Task details →
The exercise asks you to copy every line below in which "black" appears.

━━━ Records

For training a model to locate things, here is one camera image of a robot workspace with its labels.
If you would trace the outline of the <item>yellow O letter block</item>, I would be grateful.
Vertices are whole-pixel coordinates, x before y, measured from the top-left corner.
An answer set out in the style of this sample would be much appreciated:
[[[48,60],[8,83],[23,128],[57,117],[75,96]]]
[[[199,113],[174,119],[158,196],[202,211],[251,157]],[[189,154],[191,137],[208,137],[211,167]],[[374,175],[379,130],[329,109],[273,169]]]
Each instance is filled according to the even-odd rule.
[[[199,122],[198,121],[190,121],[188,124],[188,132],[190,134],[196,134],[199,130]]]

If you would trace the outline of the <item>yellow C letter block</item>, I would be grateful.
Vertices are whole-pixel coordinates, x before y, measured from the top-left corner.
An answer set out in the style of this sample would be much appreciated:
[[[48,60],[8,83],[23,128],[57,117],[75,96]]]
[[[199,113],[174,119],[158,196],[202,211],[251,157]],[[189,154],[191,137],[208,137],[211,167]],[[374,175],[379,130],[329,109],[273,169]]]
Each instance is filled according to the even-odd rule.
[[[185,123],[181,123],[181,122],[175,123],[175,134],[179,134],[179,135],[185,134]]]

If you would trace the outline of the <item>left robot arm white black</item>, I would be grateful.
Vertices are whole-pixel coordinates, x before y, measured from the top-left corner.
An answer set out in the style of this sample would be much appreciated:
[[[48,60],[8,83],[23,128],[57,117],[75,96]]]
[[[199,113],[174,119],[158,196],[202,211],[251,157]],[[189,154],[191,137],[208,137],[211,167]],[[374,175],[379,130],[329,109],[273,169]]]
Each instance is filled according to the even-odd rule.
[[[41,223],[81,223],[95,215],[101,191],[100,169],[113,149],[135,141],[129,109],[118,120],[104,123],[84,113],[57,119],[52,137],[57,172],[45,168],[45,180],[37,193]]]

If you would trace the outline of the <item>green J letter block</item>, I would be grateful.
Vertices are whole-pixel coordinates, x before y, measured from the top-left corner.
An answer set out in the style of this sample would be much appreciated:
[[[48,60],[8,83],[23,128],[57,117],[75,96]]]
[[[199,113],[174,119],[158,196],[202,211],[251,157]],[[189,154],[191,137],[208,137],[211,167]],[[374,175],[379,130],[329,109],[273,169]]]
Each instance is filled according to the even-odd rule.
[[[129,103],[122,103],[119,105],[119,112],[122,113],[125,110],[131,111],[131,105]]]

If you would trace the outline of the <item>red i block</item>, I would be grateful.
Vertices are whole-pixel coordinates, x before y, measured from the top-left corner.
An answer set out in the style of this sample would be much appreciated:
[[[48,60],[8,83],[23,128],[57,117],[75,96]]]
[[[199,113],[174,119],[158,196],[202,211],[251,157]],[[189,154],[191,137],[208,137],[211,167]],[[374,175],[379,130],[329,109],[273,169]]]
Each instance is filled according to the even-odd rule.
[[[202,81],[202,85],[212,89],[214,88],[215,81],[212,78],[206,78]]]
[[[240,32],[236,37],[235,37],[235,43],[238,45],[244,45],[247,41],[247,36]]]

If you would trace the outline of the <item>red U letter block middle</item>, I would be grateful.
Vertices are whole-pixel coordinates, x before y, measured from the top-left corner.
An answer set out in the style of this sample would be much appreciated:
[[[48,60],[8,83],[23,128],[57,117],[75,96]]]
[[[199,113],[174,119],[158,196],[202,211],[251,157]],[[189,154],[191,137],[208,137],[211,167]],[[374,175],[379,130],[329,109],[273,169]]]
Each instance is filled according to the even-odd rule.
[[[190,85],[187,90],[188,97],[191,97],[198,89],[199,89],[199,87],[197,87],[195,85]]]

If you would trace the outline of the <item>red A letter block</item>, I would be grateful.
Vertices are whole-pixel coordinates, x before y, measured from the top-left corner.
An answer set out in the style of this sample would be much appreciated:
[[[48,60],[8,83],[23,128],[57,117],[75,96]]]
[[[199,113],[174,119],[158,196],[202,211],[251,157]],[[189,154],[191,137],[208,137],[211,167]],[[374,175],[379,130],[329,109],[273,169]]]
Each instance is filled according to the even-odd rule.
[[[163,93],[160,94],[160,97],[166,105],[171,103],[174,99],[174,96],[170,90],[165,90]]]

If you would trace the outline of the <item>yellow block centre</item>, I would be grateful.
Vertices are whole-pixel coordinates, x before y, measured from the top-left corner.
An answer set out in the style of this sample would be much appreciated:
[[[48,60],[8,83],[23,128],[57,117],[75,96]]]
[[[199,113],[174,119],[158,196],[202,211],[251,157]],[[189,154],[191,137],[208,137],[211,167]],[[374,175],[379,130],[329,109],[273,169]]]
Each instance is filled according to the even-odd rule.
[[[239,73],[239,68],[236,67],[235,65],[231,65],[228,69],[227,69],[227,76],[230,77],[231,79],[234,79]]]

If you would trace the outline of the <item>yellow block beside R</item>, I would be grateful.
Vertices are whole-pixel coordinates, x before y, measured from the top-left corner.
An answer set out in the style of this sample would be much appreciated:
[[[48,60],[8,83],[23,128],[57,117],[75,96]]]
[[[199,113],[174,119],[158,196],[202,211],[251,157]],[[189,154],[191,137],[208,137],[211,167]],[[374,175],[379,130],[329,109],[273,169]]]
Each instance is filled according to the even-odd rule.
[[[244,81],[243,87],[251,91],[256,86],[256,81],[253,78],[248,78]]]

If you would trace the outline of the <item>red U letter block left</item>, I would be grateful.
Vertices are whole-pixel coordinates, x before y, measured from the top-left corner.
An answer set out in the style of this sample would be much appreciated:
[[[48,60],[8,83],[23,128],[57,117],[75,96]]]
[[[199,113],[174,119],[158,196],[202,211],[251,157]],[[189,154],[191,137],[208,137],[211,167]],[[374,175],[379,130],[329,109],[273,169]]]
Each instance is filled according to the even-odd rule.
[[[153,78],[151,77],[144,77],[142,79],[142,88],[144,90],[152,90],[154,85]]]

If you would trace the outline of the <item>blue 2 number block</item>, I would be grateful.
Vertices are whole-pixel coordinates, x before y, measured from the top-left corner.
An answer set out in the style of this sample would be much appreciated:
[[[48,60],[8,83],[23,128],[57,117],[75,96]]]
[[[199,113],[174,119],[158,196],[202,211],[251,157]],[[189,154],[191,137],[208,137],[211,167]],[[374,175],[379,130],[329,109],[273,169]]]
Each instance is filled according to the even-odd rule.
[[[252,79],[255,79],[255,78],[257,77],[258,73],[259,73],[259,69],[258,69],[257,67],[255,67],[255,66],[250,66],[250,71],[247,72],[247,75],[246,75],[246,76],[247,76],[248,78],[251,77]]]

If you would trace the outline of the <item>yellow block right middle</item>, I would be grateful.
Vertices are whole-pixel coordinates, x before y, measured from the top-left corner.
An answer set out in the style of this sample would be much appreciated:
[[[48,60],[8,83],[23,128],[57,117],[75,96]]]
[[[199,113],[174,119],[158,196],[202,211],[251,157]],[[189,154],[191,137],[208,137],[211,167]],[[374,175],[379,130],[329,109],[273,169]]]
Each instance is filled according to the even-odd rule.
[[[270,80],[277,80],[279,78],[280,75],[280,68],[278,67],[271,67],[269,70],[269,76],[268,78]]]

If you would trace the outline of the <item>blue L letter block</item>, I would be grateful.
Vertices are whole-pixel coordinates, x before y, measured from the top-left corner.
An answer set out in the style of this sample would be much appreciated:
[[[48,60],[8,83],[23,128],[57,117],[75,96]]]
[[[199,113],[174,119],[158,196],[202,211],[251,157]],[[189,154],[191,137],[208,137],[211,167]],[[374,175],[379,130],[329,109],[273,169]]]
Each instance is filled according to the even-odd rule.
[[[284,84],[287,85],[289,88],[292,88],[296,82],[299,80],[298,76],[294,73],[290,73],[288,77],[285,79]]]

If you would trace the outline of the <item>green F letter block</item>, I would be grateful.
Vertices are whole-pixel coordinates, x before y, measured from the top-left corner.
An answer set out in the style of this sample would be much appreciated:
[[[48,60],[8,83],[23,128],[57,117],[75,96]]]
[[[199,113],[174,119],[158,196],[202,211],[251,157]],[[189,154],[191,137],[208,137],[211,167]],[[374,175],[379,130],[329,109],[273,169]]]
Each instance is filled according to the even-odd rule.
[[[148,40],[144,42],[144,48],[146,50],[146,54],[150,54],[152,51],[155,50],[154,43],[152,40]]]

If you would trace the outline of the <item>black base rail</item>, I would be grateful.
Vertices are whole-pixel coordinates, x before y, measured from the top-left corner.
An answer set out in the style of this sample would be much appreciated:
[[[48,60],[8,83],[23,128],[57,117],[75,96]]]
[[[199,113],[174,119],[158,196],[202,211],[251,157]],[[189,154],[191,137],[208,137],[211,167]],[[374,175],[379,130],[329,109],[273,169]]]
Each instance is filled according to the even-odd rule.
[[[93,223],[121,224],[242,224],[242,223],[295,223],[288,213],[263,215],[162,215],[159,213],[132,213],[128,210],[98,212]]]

━━━━━━

Exercise result →
If you would trace the outline of the <item>left robot arm white black</item>, I would be grateful.
If you would trace the outline of the <item>black base rail</item>, I would be grateful.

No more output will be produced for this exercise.